This project was meant to provide an objective thru which to build understanding of multicore capabilities on the RP2040. For this project, I instantiated a timer interrupt on both core 0 and core 1. Direct digital synthesis is performed separately on each core, and each core writes to a separate channel of the SPI DAC. The consequence is that the A output of the DAC is an an 800 Hz sine wave being generated on core 1, and the B output of the DAC is a 400 Hz sine wave being generated on core 0. Because the RP2040 buffers SPI writes, no spinlock is required to control each core's access to the SPI channel.

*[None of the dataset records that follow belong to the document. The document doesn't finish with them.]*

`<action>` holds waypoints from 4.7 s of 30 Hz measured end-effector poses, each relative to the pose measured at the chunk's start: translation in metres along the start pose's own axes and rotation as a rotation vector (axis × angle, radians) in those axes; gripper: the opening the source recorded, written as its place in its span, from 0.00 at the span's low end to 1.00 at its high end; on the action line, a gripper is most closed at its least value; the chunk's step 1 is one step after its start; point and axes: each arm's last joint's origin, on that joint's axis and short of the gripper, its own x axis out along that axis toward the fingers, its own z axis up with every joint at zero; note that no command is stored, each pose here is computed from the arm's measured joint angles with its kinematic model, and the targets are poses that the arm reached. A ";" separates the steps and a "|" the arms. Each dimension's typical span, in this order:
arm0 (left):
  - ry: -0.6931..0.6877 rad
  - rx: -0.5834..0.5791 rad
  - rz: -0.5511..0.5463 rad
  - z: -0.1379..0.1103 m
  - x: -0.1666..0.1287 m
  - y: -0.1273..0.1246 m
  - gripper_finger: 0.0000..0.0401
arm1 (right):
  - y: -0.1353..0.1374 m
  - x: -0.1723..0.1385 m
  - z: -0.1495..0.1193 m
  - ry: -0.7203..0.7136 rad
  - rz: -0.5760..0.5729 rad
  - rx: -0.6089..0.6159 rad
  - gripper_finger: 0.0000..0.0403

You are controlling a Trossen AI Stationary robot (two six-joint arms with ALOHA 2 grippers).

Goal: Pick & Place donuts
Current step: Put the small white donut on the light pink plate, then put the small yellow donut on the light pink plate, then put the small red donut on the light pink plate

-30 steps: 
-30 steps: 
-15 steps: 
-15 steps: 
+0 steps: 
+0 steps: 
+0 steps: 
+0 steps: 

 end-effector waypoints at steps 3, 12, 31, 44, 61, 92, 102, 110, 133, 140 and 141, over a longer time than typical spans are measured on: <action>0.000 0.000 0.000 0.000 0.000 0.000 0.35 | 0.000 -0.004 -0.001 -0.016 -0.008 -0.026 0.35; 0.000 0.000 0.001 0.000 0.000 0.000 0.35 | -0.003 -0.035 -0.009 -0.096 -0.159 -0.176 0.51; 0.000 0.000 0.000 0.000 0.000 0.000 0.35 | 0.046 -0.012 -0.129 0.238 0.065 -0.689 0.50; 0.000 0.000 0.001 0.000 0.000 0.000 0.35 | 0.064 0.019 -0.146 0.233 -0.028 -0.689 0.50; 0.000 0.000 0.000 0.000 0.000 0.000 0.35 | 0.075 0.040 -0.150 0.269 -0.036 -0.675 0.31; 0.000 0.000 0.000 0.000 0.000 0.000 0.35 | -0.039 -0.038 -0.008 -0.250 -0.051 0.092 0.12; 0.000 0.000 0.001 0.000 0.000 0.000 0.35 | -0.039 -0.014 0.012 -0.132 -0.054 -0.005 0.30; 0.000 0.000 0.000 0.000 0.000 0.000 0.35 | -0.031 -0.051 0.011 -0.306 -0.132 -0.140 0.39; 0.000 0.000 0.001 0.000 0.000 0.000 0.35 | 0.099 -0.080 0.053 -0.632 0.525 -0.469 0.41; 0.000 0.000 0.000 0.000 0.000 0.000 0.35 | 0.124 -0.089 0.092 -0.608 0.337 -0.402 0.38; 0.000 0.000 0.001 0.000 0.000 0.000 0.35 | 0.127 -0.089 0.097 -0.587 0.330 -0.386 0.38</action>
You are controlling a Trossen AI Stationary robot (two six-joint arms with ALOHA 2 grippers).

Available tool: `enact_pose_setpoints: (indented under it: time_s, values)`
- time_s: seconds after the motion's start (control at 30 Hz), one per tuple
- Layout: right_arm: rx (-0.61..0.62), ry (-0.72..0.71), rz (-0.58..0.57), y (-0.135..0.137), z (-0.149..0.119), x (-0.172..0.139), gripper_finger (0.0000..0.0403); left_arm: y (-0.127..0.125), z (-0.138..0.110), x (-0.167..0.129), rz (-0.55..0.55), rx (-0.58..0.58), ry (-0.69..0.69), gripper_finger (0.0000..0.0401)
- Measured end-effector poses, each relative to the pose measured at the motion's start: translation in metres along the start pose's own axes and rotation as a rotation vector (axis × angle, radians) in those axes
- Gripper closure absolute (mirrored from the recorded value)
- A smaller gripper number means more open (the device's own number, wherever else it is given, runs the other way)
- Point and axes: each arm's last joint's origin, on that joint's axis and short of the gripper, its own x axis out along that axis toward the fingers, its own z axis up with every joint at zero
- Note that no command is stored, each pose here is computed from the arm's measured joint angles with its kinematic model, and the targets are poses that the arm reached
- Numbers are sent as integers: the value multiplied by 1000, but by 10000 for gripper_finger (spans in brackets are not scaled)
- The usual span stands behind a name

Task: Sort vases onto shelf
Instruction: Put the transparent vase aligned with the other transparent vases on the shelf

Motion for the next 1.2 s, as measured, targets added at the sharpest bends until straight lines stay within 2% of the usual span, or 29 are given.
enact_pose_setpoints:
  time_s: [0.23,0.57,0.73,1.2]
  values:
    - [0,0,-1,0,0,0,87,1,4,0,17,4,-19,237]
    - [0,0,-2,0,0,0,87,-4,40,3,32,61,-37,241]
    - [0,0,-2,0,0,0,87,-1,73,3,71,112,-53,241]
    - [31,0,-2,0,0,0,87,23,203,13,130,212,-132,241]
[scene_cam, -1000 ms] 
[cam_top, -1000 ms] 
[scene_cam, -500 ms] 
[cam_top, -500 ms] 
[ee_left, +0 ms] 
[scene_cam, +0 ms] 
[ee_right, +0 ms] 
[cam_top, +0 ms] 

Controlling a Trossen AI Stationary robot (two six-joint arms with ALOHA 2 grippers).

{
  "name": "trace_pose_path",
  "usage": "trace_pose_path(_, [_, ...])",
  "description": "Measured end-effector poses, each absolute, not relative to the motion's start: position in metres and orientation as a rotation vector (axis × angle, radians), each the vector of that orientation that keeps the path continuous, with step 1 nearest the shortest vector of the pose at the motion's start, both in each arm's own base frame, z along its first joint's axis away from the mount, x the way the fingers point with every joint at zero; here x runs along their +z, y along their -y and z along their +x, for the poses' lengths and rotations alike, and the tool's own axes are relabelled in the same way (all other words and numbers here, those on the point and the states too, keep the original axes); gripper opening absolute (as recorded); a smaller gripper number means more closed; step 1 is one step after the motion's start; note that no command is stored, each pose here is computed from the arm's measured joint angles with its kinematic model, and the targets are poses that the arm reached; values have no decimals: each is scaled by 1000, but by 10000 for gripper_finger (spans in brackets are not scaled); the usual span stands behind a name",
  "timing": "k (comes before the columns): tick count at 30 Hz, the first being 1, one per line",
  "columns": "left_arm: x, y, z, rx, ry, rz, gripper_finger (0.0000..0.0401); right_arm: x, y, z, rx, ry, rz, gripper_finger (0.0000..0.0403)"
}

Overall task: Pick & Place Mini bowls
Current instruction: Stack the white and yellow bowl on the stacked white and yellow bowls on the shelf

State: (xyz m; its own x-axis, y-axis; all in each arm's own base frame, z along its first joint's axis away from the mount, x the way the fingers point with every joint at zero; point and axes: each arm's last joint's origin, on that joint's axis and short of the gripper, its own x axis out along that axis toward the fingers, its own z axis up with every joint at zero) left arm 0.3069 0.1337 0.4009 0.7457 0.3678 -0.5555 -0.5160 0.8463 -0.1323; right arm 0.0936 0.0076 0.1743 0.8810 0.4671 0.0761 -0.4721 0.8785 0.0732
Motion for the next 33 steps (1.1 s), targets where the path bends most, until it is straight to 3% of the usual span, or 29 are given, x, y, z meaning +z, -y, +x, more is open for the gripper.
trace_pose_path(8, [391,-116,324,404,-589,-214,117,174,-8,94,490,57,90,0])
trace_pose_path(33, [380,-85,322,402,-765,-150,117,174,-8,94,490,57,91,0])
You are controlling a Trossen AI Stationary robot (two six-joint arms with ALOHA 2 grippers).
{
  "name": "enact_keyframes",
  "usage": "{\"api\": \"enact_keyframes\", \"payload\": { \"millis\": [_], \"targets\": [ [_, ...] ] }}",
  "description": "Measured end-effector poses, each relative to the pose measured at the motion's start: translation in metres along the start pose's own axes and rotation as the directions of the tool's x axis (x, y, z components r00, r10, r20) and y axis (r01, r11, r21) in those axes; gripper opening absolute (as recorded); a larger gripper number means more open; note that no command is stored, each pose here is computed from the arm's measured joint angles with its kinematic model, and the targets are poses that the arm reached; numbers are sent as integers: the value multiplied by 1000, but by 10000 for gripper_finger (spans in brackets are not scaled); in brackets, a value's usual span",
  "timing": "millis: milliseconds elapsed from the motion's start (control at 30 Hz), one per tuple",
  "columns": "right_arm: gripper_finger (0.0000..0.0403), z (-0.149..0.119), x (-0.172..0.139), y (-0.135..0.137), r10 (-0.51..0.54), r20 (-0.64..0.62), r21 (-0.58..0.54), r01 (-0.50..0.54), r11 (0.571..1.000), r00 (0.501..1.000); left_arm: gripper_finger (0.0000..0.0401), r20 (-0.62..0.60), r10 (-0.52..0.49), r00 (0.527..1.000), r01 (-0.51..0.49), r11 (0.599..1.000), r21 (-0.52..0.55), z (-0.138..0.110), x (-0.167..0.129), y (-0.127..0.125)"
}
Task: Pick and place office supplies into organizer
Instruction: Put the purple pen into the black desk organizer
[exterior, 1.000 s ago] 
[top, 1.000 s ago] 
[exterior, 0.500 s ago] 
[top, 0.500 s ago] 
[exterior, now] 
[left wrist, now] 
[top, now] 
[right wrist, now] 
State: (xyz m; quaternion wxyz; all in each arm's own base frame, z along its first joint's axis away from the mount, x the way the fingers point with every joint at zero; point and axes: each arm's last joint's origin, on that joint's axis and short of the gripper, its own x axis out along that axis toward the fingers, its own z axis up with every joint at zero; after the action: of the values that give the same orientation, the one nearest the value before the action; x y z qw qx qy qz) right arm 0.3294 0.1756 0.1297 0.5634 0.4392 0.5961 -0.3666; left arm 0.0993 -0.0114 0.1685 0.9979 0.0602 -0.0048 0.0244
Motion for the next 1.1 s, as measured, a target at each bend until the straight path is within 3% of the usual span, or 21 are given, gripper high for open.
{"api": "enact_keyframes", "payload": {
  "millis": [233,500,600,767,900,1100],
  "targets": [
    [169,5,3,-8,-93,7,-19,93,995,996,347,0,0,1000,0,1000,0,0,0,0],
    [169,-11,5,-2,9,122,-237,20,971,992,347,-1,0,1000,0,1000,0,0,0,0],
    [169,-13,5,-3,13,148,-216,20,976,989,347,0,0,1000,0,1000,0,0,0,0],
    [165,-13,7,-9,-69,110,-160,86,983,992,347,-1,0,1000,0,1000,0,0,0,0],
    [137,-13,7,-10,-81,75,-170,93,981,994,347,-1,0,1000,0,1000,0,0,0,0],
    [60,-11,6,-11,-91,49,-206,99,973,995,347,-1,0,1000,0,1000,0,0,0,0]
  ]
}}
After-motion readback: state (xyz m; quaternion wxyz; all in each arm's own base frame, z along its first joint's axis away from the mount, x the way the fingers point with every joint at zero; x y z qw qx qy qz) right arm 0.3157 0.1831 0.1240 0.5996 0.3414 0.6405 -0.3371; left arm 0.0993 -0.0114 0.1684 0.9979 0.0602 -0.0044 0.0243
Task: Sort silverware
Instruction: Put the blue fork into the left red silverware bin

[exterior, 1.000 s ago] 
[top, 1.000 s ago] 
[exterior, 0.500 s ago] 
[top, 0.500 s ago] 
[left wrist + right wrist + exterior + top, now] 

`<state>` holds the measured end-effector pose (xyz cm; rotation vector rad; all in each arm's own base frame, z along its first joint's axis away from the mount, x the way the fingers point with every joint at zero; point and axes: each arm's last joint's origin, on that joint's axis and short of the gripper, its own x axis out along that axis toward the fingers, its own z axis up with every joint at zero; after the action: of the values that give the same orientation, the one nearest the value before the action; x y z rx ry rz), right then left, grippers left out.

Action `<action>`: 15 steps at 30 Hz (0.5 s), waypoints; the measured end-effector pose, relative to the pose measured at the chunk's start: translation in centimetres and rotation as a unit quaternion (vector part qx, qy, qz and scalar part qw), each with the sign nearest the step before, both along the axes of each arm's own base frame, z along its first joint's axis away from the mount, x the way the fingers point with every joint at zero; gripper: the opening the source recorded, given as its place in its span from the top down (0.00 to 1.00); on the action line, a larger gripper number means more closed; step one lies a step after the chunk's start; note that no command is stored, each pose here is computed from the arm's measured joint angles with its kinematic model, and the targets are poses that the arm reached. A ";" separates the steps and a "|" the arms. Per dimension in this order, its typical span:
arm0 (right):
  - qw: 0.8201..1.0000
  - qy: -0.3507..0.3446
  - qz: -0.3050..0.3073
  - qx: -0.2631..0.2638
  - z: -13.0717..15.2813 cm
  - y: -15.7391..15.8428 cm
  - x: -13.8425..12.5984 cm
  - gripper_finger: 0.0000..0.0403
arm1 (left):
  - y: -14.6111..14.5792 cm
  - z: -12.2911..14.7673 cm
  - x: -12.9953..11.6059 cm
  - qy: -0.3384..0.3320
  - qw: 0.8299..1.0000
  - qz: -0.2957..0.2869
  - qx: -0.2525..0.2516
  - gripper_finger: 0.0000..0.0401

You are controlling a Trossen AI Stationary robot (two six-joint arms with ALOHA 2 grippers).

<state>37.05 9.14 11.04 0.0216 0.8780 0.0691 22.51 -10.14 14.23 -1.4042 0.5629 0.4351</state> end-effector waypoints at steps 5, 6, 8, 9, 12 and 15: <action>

A spinlock is used in the main program of each core to control access to a global variable. Each core locks the variable, increments it by 10 (printing as it does so), and then unlocks it so that the other core can lock/increment. Experimentation shows that a small delay is required after unlocking for the other core to reliably take control of the spinlock.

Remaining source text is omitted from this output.